[b]
WP SportoweFakty: Proces adaptacji jest już za Michałem Chylińskim?[/b]
Michał Chyliński: W Gdyni rozegrałem piąte spotkanie w barwach Anwilu Włocławek. Co prawda tych meczów nie mam za sobą aż tak wiele, ale myślę, że zaadoptowałem już się do nowych warunków i zespołu.
Jest za to więcej treningów, więc mogę szybciej nadrobić zaległości. Są jeszcze drobne nieporozumienia, ale mogę powiedzieć, że wszystko jest na dobrej drodze.
Gołym okiem widać, że z każdym kolejnym meczem wyglądasz coraz lepiej pod względem fizycznym. Forma idzie do góry?
- Powoli, powoli. Czuję się coraz lepiej. Myślę, że ten mecz w Gdyni to taki zalążek dobrej dyspozycji, która nadchodzi. Pod względem fizycznym także wszystko się poprawia.
I wyniki są także powodem do zadowoleń.
- Oczywiście. Odkąd tutaj jestem przegraliśmy tylko jedno spotkanie. Atmosfera w drużynie jest bardzo dobra. Związałem się z tym klubem po to, żeby odnosić jak największe sukcesy, a nie promować własną osobę.

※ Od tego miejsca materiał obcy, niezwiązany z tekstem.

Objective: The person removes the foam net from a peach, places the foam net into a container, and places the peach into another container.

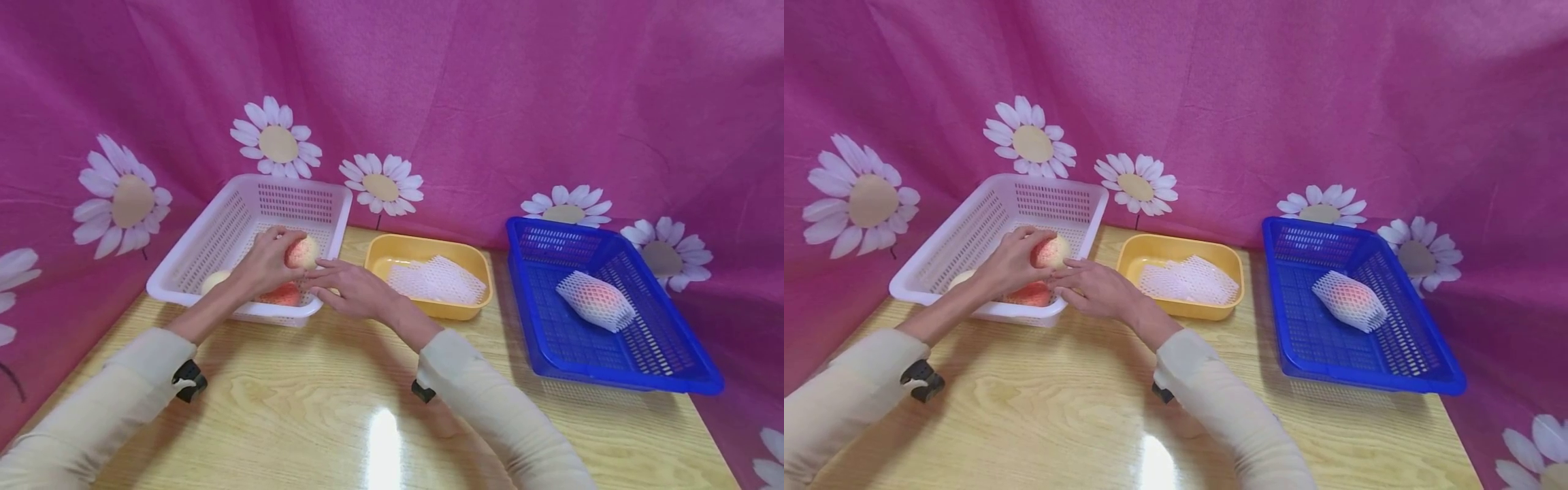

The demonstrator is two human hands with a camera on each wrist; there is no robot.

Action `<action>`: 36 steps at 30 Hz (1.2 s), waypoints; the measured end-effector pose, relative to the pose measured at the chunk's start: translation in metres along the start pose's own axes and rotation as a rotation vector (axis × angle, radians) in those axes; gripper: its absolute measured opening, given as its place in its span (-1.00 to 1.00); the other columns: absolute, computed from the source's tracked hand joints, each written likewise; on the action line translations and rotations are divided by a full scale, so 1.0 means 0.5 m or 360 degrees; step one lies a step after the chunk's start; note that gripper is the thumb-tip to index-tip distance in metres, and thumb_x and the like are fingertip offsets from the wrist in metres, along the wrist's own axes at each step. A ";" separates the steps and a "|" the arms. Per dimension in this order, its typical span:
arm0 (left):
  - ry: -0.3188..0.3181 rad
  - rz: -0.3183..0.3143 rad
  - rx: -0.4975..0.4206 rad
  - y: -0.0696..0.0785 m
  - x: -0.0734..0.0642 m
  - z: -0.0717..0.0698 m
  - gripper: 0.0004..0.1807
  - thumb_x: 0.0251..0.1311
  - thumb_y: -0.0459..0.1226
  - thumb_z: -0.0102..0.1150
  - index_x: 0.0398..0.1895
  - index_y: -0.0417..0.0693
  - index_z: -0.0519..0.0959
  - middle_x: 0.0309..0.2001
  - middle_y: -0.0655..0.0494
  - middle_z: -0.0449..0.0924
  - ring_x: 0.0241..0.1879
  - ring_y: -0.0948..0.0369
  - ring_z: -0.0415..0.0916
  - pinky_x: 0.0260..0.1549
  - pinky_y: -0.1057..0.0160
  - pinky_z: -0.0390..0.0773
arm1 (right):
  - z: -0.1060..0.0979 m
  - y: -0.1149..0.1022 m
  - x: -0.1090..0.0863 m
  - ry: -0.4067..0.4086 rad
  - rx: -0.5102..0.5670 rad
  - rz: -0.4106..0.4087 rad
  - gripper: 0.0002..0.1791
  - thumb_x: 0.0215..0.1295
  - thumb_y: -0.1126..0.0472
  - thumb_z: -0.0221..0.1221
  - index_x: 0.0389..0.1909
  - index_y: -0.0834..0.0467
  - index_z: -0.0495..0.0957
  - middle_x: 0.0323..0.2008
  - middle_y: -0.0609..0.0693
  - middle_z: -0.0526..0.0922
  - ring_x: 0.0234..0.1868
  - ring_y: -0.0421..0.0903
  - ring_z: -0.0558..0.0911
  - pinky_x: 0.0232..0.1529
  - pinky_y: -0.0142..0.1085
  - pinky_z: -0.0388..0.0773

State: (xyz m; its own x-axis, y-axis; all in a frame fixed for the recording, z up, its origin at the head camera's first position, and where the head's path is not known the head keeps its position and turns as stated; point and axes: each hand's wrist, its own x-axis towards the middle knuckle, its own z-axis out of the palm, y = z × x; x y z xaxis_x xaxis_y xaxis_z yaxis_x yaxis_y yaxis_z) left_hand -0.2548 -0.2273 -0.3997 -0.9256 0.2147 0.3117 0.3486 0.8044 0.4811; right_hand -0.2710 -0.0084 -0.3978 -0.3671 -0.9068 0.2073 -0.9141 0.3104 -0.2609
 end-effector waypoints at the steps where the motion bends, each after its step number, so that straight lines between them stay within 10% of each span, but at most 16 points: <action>1: -0.0016 -0.0001 0.0016 -0.002 0.001 0.001 -0.27 -0.03 -0.29 0.47 0.27 -0.23 0.45 0.16 -0.34 0.38 0.07 -0.31 0.34 -0.04 -0.21 0.47 | 0.000 0.000 0.000 0.0001 0.0001 0.0010 -0.61 0.57 0.11 -0.04 0.27 0.06 0.56 0.28 -0.08 0.53 0.45 -0.02 0.26 0.46 -0.30 0.04; 36: -0.0343 0.0005 0.0218 -0.002 0.025 0.028 -0.26 0.02 -0.25 0.43 0.26 -0.43 0.41 0.21 -0.40 0.44 0.25 -0.26 0.33 0.32 -0.28 0.11 | 0.000 -0.005 0.000 -0.0005 -0.0001 0.0028 -0.63 0.56 0.13 -0.01 0.23 0.10 0.59 0.24 -0.05 0.56 0.44 0.00 0.28 0.46 -0.35 0.00</action>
State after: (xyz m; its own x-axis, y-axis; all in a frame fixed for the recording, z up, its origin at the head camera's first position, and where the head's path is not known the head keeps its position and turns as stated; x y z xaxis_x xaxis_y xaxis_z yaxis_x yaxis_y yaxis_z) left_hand -0.2690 -0.2176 -0.4079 -0.9397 0.3186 0.1243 0.3419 0.8678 0.3605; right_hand -0.2687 -0.0092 -0.3971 -0.3825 -0.9021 0.1999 -0.9077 0.3264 -0.2637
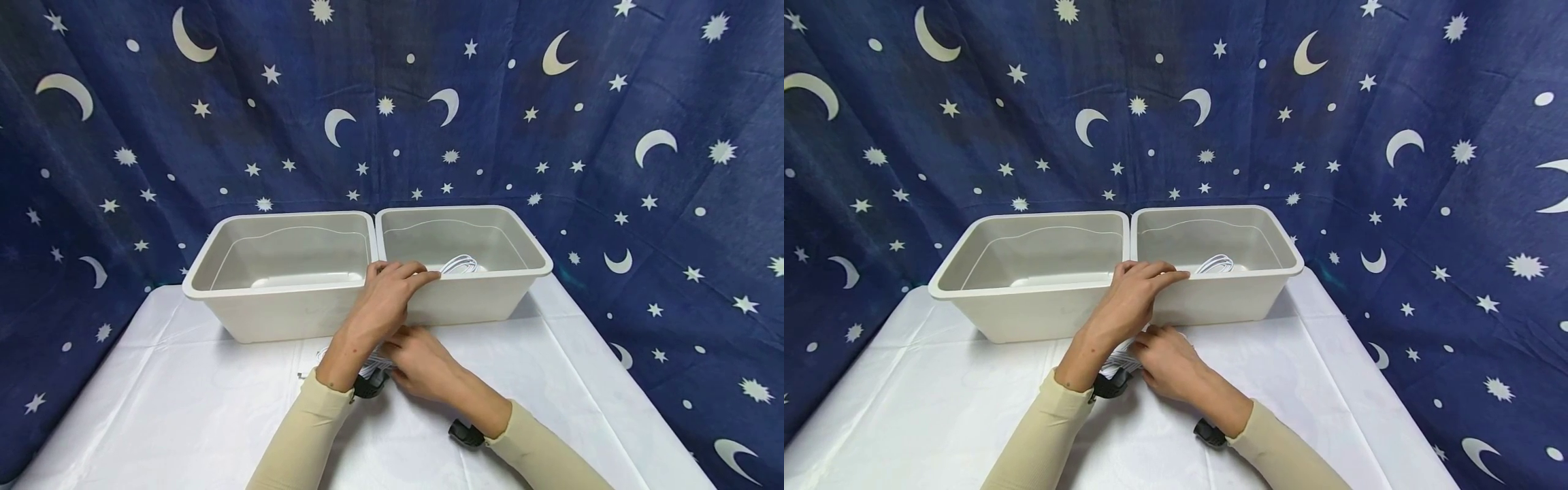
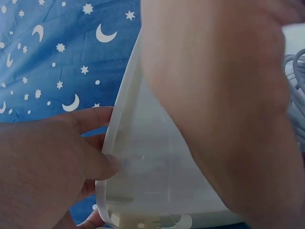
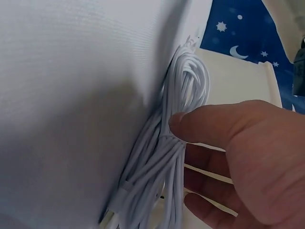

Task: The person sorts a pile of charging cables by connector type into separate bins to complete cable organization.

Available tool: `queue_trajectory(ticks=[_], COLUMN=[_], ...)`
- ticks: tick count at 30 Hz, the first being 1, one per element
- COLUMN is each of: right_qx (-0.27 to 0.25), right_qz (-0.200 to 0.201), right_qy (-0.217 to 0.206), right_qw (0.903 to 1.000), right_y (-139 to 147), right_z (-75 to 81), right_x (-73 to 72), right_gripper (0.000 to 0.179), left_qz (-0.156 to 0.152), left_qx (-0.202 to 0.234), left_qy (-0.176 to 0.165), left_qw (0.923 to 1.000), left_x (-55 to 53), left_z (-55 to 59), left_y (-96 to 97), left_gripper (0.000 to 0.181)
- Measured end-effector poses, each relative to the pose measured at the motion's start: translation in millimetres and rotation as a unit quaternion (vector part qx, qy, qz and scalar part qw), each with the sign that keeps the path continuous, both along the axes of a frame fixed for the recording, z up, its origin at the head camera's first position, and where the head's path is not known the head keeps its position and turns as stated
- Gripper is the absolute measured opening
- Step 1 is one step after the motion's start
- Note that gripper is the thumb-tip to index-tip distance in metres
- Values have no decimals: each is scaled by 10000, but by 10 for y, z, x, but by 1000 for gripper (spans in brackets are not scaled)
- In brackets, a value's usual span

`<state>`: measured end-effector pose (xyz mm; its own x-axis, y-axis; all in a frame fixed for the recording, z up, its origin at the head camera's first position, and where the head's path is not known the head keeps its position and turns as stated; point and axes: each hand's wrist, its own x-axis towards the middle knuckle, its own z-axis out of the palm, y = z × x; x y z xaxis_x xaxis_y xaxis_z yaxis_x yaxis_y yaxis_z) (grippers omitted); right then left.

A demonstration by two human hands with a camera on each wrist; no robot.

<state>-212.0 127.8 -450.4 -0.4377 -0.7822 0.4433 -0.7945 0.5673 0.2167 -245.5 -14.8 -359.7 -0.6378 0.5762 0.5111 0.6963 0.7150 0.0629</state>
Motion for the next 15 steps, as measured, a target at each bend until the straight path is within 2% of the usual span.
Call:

Gwiazd w drużynie sporo, ale dobrą atmosferę udało się wytworzyć.
- To prawda. Każdy zna swoją rolę w zespole i widać ten kolektyw. Trener Milicić bardzo dobrze to wszystko skonstruował. Skład jest taką rutyną młodości i doświadczenia. Jest to wszystko przemyślane.
W Gdyni potwierdziliście swoją klasę.
- Fakt. Naszą wizytówką jest obrona, a szczególnie jej zmienność. Potrafimy zaskoczyć rywala różnymi wariantami, nieco wytrącić go z równowagi. Często w naszych meczach jest taki moment przełomowy, w których przeciwnicy robią straty, a my odjeżdżamy. Później umiemy to kontrolować. Jesteśmy doświadczoną drużyną.
A w play-offach najważniejsze jest doświadczenie...
- Do play-offów jeszcze daleka droga. Myślę, że najważniejsze jest dla nas to, aby zająć jak najlepszą pozycję na koniec sezonu zasadniczego.
A najpierw Puchar Polski?
- Oczywiście. Szykujemy się na mecz z Polfarmexem Kutnem, który chcemy wygrać. To jest nasz cel.